▸ Exercise: Within the lines below, the span from the line with "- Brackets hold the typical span" to the line with "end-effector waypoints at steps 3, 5", both ends included, is to be reproduced exactly, with pictures omitted.

▸ Recorded information:
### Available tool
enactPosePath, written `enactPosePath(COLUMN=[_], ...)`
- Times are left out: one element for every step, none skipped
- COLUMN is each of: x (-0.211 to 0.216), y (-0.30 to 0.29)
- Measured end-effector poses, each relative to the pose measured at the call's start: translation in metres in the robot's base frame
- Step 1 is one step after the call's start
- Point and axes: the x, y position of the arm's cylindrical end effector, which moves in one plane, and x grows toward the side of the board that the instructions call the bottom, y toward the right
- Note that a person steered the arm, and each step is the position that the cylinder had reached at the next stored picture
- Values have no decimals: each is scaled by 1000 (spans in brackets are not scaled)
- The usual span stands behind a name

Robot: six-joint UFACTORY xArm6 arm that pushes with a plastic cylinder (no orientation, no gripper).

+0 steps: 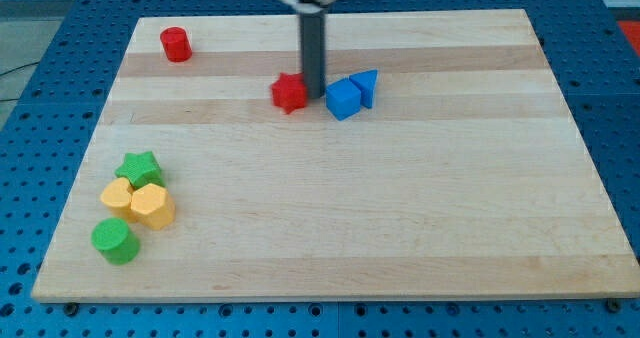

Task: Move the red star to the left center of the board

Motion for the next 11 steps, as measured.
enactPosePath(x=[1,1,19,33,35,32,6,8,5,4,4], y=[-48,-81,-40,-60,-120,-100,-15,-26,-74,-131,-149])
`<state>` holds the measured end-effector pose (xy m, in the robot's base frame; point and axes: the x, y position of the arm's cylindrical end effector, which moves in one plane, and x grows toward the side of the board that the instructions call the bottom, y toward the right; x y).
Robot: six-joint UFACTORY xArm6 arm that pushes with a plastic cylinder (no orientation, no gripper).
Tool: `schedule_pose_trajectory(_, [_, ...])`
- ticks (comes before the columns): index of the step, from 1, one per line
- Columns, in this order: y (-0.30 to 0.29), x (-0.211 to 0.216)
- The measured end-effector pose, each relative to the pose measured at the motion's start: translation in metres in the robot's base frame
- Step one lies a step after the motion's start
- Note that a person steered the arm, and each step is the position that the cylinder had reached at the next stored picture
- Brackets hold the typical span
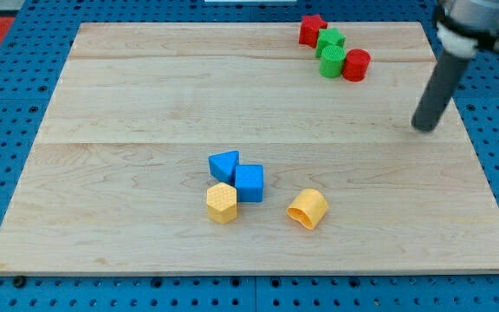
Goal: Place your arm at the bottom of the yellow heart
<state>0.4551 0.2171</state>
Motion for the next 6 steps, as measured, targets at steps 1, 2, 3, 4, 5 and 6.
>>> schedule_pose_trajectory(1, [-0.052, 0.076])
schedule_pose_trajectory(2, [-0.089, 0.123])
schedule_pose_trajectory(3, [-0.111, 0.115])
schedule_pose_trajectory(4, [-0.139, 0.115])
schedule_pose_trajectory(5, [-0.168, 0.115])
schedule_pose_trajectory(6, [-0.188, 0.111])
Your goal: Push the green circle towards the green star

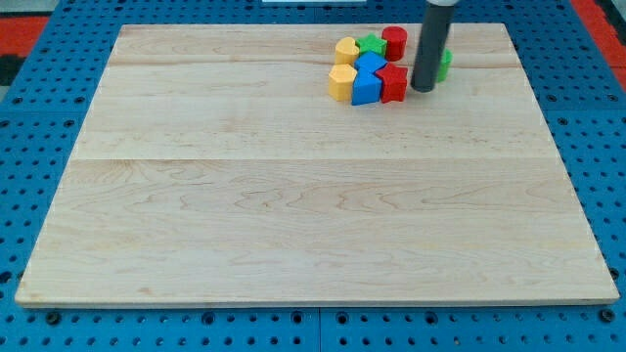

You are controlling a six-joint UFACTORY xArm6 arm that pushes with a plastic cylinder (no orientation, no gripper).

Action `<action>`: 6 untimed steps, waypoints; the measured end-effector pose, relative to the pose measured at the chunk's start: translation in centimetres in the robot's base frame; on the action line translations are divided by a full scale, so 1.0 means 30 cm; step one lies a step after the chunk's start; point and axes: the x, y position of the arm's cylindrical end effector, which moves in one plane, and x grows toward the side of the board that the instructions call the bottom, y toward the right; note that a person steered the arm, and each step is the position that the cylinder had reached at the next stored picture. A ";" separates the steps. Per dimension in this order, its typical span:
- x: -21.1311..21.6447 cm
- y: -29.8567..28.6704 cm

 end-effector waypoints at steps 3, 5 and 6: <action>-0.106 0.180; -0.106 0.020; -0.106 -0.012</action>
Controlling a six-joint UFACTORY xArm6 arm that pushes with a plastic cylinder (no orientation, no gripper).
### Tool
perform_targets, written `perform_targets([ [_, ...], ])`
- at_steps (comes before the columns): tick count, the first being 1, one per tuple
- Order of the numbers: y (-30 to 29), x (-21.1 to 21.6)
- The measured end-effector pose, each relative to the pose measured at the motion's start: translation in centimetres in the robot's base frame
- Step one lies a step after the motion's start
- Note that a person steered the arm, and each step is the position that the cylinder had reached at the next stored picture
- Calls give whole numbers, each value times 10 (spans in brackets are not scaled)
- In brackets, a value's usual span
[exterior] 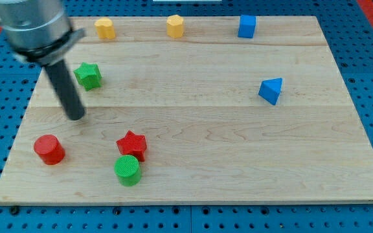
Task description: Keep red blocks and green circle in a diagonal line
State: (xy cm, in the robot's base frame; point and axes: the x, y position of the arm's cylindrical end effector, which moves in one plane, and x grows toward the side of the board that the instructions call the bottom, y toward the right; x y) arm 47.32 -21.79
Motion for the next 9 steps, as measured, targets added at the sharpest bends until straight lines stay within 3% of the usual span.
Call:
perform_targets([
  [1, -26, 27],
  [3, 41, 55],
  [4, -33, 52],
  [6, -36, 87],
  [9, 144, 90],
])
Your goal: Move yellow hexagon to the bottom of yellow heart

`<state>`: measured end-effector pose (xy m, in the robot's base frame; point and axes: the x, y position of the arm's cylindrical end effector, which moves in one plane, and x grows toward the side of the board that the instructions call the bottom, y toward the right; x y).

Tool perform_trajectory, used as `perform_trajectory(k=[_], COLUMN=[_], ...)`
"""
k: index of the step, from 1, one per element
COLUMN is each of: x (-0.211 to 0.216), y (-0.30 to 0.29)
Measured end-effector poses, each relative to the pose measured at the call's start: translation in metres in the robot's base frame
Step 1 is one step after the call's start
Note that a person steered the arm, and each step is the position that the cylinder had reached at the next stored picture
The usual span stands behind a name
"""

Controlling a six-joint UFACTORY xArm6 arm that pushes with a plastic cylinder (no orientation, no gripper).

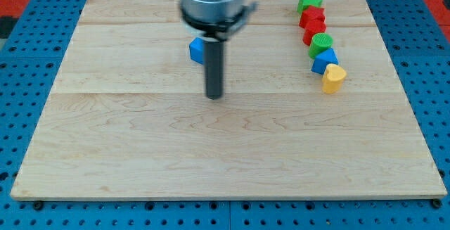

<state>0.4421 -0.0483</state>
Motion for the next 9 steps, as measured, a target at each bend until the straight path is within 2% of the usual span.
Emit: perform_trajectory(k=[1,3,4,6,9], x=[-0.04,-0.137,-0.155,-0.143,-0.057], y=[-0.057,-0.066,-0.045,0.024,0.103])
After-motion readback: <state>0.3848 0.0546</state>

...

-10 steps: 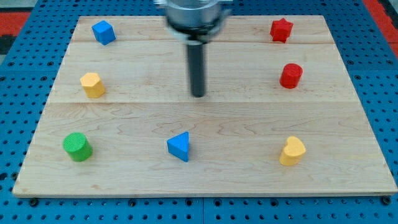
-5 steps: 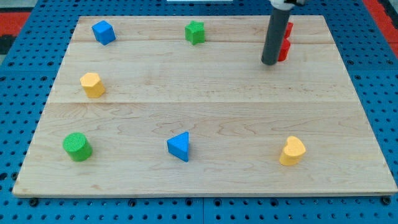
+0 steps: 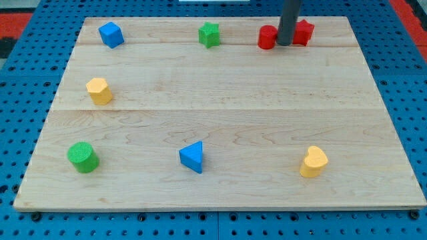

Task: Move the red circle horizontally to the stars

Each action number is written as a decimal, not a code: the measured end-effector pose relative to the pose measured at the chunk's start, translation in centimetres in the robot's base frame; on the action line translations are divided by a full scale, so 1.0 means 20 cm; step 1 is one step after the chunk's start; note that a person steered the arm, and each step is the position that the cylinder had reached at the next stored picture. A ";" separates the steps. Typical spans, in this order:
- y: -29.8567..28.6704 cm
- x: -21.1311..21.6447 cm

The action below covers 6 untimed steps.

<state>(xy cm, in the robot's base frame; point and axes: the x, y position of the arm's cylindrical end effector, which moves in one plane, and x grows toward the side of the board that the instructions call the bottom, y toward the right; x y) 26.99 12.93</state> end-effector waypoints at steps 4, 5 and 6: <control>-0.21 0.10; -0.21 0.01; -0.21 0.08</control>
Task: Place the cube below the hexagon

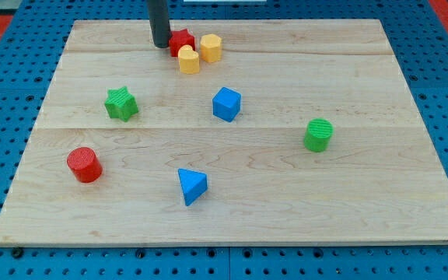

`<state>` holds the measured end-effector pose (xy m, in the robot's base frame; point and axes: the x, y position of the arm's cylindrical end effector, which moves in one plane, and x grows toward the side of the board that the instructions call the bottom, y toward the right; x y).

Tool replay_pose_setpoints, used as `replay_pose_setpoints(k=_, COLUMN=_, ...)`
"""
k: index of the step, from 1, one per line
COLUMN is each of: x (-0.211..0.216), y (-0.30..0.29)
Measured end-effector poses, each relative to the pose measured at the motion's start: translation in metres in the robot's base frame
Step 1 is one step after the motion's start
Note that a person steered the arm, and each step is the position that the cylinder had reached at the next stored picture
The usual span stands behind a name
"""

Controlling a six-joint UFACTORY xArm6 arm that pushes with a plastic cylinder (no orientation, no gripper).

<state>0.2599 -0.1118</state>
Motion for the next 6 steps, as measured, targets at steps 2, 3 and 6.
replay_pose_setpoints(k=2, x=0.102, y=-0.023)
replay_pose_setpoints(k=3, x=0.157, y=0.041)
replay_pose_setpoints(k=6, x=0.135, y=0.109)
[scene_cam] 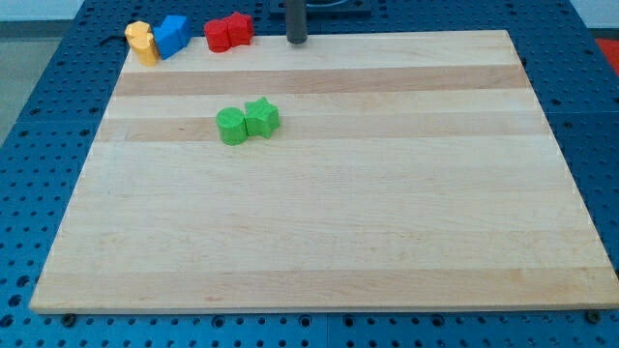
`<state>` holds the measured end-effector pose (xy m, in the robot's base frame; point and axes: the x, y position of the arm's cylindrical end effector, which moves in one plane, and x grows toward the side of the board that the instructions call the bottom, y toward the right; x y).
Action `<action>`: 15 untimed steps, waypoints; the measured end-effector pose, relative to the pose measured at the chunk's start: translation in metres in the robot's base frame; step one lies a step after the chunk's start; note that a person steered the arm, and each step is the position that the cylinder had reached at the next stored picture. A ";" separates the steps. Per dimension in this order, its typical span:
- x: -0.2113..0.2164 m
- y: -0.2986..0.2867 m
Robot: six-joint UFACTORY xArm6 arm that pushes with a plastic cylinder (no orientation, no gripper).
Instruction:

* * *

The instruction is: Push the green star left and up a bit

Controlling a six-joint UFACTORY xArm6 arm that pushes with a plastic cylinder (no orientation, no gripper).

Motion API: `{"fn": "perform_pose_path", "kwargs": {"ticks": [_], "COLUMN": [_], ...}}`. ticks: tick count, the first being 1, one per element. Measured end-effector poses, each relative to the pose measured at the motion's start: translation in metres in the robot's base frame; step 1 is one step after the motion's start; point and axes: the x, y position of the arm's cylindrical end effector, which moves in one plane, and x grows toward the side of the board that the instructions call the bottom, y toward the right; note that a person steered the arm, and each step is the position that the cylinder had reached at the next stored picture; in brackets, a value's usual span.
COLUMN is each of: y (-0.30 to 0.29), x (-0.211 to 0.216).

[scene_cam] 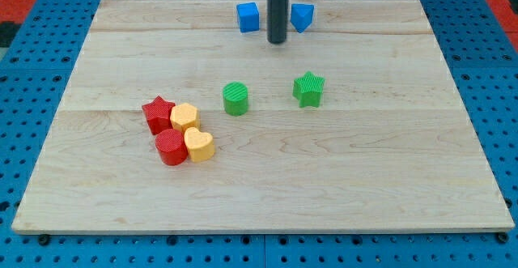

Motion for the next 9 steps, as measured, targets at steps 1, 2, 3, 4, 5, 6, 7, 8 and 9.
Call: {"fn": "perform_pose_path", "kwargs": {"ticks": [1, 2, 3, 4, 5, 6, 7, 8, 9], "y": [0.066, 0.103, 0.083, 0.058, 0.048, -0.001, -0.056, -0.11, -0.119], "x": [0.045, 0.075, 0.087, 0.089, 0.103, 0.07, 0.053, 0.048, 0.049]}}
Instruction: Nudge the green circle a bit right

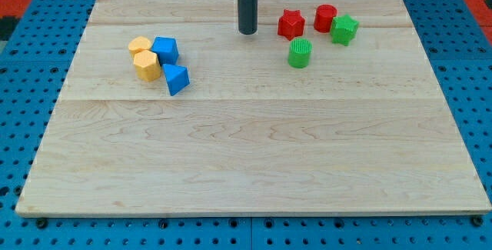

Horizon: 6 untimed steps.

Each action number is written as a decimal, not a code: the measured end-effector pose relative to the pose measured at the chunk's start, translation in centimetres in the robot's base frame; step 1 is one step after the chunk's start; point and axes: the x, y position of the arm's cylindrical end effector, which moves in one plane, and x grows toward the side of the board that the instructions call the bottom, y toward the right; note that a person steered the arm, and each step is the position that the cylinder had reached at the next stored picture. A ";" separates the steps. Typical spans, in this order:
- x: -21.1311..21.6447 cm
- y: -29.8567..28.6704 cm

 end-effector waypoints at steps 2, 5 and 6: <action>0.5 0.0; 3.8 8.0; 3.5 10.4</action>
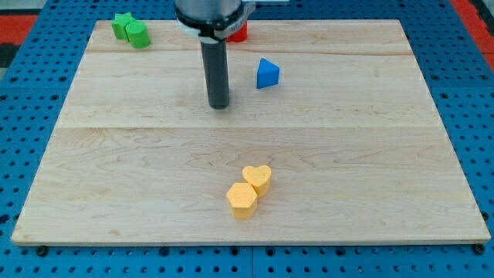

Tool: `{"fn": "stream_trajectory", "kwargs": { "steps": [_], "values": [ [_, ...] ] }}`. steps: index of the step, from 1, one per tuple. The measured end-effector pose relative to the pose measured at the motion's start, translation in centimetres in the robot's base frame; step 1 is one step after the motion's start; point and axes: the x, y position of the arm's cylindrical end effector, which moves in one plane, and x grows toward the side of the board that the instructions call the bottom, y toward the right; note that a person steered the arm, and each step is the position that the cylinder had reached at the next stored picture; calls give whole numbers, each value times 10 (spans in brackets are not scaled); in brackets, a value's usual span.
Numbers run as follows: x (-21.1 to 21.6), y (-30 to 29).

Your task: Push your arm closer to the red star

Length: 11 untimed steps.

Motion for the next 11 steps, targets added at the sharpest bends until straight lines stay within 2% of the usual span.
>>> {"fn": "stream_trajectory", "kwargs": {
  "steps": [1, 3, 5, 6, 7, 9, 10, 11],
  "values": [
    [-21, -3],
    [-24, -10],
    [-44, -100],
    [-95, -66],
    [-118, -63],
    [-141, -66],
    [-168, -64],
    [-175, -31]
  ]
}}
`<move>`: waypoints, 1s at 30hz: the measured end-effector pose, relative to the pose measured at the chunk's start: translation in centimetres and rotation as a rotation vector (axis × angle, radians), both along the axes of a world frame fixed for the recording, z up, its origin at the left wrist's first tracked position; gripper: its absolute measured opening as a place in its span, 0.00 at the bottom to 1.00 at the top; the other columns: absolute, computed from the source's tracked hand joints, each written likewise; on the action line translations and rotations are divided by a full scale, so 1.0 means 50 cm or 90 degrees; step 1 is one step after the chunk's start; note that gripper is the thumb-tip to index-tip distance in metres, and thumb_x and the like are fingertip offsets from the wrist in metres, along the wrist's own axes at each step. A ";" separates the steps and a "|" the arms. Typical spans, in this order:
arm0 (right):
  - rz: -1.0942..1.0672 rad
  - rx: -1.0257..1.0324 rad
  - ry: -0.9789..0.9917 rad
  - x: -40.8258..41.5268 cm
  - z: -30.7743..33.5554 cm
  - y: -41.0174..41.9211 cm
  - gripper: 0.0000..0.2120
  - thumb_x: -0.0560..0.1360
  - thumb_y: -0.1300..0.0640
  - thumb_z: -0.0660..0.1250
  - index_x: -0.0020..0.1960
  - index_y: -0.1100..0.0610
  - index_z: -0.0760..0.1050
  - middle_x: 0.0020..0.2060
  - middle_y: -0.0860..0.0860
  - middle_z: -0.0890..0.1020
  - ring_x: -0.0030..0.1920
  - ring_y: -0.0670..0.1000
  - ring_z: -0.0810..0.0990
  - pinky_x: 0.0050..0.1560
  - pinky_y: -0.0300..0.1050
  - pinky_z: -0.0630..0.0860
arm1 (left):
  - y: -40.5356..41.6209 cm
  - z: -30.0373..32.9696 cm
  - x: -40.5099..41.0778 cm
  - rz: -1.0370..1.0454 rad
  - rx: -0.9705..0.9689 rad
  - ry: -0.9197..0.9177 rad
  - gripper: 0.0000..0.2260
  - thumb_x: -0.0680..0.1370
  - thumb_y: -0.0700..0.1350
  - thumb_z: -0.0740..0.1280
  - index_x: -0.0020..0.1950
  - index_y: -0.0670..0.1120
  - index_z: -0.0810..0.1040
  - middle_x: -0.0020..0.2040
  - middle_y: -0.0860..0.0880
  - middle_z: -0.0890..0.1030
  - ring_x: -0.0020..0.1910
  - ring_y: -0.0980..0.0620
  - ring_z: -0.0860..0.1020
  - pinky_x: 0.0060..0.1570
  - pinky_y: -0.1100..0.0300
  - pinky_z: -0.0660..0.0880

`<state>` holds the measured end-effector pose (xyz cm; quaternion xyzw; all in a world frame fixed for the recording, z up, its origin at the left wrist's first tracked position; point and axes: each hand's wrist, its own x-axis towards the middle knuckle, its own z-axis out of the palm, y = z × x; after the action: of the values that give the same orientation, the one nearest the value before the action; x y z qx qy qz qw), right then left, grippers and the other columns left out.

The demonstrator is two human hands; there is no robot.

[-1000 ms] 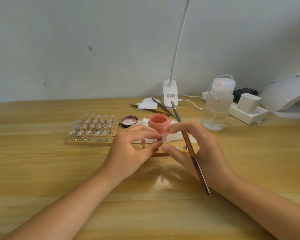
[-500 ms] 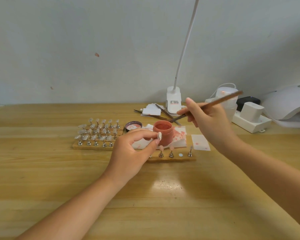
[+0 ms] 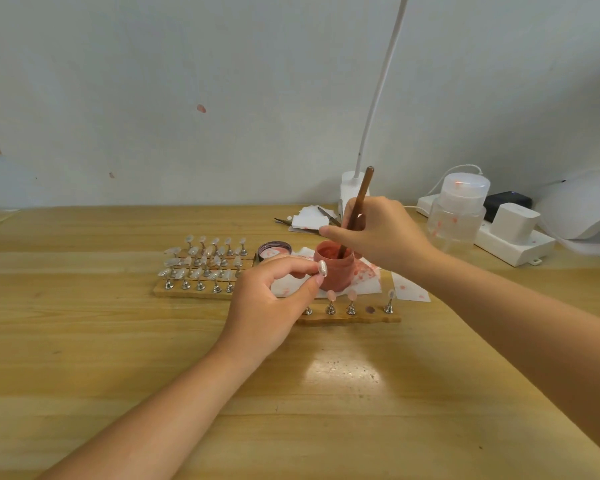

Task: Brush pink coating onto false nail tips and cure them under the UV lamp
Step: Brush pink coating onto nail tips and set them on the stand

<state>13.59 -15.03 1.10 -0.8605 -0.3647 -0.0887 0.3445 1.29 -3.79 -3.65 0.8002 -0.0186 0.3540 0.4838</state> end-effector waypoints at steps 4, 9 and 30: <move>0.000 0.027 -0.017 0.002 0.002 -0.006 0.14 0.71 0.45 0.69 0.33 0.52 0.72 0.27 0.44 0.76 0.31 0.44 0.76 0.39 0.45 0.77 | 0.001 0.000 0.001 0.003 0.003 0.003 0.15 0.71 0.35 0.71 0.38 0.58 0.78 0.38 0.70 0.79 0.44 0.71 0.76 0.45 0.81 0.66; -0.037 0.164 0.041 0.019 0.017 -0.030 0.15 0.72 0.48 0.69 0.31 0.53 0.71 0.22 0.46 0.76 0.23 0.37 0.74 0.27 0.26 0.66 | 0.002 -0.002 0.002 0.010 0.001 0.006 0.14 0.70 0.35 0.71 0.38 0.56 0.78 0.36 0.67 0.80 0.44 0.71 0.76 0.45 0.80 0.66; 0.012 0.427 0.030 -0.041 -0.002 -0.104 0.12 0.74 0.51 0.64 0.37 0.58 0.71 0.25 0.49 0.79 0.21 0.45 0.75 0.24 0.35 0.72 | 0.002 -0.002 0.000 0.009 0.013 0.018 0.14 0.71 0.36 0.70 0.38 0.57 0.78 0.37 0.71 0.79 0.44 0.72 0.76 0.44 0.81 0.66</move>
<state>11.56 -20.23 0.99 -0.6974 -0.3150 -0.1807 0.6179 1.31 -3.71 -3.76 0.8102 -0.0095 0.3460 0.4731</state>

▸ Answer to the exercise:
- Brackets hold the typical span
Goal: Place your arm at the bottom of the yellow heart
<state>0.4551 0.2171</state>
Motion for the next 6 steps, as measured, targets at steps 1, 2, 3, 4, 5 and 6.
>>> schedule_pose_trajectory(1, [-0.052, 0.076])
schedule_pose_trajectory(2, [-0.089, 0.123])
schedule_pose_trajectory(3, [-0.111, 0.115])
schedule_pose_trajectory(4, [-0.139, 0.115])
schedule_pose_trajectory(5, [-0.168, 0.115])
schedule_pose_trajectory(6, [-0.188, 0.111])
Your goal: Push the green circle towards the green star


You are controlling a six-joint UFACTORY xArm6 arm that pushes with a plastic cylinder (no orientation, no gripper).

Action `<action>`: 6 untimed steps, waypoints; the measured end-effector pose, relative to the pose measured at the chunk's start: translation in centimetres in the robot's base frame; on the action line translations are divided by a full scale, so 1.0 means 30 cm; step one lies a step after the chunk's start; point and axes: the x, y position of the arm's cylindrical end effector, which moves in one plane, and x grows toward the side of the board that the instructions call the bottom, y toward the right; note that a person steered the arm, and each step is the position that the cylinder had reached at the next stored picture. A ";" separates the steps. Per dimension in this order, its typical span:
- x: -21.1311..21.6447 cm
- y: -29.8567..28.6704 cm

 end-effector waypoints at steps 3, 5 and 6: <action>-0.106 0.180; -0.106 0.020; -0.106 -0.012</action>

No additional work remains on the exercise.